Task instructions:
Your answer is the lines below, exactly, from the one that contains "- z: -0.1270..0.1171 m" through the one that contains "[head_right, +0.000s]", both included.

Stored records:
== Segment start ==
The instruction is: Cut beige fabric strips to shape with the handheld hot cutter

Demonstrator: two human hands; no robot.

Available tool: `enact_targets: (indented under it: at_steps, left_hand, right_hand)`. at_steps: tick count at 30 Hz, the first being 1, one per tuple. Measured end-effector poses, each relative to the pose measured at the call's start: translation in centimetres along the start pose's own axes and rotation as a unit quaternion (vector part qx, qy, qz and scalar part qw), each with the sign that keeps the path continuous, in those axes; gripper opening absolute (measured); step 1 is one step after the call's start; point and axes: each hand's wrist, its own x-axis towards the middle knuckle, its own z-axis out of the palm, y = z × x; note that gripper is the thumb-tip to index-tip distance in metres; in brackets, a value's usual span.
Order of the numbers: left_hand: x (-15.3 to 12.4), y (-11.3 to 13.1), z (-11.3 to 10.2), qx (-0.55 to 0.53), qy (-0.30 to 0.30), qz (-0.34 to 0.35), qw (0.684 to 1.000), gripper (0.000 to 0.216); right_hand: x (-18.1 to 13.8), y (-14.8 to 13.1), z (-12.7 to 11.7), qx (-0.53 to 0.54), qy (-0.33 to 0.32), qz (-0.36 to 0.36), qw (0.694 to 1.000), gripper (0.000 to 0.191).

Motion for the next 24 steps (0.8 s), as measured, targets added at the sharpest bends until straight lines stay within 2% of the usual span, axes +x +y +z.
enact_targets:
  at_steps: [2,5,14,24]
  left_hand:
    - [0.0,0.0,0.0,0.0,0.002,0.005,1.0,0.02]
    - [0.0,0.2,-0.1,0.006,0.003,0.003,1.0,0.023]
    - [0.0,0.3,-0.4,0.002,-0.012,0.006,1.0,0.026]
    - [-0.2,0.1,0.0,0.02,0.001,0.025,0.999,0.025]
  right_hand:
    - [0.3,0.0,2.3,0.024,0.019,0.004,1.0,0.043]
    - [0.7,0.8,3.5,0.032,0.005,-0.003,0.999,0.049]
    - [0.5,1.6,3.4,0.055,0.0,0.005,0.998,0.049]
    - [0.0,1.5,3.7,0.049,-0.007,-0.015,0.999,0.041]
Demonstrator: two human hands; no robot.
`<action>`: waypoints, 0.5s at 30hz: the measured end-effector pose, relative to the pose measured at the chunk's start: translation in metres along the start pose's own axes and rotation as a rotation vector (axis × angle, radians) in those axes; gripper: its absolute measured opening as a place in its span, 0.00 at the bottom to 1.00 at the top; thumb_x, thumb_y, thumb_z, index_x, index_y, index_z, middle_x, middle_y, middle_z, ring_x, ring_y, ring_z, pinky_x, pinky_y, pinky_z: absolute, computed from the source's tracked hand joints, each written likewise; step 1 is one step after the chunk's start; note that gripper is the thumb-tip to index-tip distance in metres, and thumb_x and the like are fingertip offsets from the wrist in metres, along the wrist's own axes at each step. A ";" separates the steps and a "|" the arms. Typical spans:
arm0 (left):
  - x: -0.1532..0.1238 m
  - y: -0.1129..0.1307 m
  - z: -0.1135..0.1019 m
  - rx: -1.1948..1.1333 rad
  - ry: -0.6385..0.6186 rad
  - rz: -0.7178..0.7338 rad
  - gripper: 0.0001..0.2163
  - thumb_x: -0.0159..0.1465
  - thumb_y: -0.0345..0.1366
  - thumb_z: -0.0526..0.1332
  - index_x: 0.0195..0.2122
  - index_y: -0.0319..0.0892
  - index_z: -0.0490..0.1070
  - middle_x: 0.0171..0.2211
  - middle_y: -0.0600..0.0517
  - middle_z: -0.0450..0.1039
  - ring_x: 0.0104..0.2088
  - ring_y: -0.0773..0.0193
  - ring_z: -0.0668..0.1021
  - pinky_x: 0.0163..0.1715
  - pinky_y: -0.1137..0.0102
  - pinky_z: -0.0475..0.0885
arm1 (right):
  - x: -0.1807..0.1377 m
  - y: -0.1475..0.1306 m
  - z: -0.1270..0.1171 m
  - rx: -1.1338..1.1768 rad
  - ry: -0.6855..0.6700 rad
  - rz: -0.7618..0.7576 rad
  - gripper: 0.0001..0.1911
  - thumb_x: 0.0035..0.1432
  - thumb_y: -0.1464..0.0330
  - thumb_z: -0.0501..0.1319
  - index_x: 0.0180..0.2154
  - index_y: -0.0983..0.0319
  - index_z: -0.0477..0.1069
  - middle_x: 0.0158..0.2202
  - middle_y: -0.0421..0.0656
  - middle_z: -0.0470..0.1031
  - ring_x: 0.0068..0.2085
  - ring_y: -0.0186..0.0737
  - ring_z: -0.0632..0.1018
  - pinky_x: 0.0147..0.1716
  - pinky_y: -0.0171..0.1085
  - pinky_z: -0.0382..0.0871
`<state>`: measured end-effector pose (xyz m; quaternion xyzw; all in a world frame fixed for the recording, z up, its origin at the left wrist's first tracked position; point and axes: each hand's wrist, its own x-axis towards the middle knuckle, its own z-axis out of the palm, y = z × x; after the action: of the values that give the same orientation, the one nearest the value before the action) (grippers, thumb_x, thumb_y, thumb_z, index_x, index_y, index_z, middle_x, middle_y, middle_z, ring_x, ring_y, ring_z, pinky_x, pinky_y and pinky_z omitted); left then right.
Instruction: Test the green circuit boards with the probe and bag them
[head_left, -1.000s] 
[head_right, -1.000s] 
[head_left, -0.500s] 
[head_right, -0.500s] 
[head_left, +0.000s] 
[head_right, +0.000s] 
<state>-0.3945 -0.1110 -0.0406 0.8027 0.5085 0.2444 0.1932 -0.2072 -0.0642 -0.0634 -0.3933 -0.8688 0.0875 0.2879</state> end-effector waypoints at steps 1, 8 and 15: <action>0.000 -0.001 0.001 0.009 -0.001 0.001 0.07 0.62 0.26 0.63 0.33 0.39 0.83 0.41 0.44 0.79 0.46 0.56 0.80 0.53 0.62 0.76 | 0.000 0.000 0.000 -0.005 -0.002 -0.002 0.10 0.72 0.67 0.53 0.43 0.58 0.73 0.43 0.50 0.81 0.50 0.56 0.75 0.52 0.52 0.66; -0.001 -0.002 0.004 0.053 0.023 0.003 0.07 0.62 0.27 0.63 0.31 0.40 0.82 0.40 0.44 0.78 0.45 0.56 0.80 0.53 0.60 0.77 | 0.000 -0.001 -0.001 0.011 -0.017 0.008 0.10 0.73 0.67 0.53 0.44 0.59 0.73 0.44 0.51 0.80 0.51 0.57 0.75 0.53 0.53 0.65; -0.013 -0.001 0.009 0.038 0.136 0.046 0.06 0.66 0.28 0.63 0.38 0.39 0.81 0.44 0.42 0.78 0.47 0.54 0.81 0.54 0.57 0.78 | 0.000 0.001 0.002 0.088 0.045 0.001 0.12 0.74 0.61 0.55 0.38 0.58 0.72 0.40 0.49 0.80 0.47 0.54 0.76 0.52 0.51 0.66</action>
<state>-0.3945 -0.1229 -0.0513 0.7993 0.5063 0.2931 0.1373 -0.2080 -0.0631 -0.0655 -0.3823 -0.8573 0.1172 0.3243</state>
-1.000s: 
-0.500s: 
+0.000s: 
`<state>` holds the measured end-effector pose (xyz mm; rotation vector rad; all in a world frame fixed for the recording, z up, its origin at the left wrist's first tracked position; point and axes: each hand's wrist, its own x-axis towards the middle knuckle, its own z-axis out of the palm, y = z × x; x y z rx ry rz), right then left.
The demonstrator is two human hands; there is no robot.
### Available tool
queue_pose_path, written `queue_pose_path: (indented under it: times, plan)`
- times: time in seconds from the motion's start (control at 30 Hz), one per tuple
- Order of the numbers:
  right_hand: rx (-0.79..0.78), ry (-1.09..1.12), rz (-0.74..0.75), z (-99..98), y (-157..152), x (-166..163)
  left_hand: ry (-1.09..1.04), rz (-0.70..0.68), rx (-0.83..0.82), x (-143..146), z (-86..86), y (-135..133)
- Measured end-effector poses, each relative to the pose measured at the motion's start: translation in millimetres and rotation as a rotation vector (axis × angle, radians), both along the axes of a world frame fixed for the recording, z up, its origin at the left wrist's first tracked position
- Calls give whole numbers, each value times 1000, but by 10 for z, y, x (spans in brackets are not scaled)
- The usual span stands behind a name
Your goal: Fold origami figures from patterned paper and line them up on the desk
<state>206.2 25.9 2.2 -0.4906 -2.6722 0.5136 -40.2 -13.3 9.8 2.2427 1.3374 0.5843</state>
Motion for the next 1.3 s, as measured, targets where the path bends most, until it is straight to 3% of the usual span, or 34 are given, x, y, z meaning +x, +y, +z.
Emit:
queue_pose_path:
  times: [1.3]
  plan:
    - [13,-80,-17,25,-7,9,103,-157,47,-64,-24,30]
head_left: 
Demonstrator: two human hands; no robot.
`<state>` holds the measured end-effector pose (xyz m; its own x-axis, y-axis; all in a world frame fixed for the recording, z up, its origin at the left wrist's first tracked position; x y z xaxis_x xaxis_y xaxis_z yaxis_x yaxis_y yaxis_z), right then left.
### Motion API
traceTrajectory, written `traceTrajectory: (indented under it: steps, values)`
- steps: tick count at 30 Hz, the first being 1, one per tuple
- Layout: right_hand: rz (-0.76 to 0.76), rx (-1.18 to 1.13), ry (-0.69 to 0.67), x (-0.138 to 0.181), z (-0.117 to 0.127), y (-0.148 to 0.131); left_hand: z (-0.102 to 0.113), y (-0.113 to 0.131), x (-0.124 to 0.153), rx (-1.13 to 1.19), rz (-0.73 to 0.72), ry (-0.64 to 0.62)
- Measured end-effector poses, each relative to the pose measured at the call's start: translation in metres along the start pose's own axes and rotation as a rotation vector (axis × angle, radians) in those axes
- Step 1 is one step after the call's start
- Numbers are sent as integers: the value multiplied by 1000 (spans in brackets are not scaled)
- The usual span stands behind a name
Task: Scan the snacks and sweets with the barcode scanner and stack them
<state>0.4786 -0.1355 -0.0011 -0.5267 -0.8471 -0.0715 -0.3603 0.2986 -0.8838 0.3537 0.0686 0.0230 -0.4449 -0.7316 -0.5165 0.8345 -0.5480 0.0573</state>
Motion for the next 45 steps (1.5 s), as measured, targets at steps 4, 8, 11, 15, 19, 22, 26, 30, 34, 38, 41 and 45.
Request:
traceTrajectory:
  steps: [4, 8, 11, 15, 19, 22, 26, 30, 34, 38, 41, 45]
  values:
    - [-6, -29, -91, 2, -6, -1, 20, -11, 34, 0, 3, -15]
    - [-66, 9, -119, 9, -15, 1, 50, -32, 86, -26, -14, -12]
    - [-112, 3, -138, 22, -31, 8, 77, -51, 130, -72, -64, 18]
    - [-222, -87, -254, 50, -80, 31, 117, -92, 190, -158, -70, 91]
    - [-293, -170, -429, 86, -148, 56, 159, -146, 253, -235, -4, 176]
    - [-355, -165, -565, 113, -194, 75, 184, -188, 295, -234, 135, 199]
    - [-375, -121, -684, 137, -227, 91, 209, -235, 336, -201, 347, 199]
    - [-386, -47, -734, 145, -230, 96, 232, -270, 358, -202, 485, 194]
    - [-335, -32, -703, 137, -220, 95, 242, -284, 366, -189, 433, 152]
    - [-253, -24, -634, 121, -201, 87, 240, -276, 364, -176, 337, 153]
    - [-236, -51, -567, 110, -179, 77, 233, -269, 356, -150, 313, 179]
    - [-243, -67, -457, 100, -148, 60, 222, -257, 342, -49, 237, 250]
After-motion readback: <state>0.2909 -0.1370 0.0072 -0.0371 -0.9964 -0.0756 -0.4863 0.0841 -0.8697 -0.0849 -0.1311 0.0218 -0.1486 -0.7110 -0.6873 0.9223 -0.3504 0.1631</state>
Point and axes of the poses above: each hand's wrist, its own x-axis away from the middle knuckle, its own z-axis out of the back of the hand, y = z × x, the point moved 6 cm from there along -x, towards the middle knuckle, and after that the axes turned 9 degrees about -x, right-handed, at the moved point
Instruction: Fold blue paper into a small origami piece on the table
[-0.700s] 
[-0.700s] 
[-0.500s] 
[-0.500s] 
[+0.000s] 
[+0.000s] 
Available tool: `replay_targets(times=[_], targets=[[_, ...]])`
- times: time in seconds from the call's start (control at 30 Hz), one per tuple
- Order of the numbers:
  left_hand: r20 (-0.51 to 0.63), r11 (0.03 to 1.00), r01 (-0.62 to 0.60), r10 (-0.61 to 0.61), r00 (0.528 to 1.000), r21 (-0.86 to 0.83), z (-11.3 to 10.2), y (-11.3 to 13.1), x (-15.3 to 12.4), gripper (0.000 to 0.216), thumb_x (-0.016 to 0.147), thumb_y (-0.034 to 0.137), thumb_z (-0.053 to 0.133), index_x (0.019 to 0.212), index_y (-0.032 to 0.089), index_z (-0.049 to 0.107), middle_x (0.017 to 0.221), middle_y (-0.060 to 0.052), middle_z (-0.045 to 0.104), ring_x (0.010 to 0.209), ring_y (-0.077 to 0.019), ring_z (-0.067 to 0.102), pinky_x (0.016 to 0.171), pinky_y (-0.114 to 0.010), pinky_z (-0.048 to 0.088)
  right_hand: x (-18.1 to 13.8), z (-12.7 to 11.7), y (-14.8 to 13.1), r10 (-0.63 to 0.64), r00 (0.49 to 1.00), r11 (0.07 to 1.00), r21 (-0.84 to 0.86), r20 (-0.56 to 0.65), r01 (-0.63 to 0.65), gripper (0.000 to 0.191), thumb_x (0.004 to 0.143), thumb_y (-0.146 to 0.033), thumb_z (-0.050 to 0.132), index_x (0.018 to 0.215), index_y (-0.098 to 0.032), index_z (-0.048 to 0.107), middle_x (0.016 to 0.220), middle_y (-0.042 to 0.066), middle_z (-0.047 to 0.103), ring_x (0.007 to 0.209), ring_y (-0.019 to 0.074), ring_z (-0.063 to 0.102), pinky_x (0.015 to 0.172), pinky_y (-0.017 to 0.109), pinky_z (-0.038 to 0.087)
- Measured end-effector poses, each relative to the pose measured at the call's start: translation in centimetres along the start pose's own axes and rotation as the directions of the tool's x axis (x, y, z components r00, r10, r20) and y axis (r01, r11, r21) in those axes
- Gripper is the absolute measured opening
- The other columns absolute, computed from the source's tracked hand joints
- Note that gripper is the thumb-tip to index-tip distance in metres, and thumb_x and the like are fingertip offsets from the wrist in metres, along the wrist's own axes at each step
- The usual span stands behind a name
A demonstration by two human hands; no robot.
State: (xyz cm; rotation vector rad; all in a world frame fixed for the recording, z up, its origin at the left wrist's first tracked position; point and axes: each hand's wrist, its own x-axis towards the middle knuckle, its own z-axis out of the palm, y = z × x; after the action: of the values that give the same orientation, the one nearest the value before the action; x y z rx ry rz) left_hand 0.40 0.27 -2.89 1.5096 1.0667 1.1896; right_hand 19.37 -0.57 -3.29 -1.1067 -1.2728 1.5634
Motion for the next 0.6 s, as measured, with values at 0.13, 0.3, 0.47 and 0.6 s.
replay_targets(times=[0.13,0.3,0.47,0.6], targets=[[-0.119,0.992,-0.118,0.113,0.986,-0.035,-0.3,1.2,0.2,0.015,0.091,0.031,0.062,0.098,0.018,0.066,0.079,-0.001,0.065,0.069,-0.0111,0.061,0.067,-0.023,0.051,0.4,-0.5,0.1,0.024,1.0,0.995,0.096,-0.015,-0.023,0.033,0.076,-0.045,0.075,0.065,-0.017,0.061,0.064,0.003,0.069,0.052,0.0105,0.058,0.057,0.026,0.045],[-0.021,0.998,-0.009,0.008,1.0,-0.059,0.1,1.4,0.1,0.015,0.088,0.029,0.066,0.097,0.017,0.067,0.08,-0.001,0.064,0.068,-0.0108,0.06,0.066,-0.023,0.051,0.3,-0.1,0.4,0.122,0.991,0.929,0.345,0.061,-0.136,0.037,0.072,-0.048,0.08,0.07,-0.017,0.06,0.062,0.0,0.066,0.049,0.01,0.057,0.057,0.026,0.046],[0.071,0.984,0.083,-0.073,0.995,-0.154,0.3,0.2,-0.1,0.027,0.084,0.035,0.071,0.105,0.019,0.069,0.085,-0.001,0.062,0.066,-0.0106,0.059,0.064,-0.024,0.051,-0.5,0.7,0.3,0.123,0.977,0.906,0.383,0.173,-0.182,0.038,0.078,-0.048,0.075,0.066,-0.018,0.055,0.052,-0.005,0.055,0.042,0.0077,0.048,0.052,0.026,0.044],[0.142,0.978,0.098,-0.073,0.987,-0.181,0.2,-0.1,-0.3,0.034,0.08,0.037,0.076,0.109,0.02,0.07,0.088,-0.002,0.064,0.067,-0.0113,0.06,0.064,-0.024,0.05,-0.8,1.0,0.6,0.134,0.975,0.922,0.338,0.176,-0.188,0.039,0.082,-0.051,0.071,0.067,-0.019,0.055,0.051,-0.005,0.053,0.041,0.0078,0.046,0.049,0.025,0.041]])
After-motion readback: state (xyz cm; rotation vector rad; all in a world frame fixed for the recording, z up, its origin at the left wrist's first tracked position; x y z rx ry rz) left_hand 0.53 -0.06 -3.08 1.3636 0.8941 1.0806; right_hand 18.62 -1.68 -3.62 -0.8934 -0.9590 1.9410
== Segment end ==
Expected output:
  - z: -0.1270..0.1171 m
  - rx: -1.1338..1.1768 rad
  - ry: -0.6855..0.6700 rad
  - rz: -0.7618..0.7576 rad
  - gripper: 0.0001..0.1911
  - thumb_x: 0.0035..0.1432
  - thumb_y: -0.1464..0.0330
  - thumb_z: -0.0501..0.1319
  - index_x: 0.0180..0.2154
  - index_y: -0.0983..0.0319
  - index_z: -0.0477..0.1069
  - middle_x: 0.0158..0.2202
  - middle_y: -0.0421..0.0656
  - middle_z: -0.0470..0.1031
  - ring_x: 0.0068..0.2085
  - ring_y: -0.0186..0.0737
  - ring_z: -0.0632..0.1018
  - pinky_x: 0.0147..0.1716
  - pinky_y: -0.0171..0.1085
  - pinky_z: -0.0382..0.0871
`<state>`: measured end-effector pose (xyz m; quaternion xyzw; all in a world frame fixed for the recording, z up, its origin at the left wrist's first tracked position; point and axes: each hand's wrist, its own x-axis towards the middle knuckle, its own z-axis out of the palm, y = z × x; after the action: of the values that give the same orientation, the one nearest the value before the action) (grippers, thumb_x, thumb_y, thumb_z, index_x, index_y, index_z, middle_x, middle_y, middle_z, ring_x, ring_y, ring_z, pinky_x, pinky_y and pinky_z omitted); left then right.
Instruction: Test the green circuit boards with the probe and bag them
[head_left, -1.000s] 
[head_right, -1.000s] 
[head_left, -0.500s] 
[head_right, -0.500s] 
[head_left, +0.000s] 
[head_right, +0.000s] 

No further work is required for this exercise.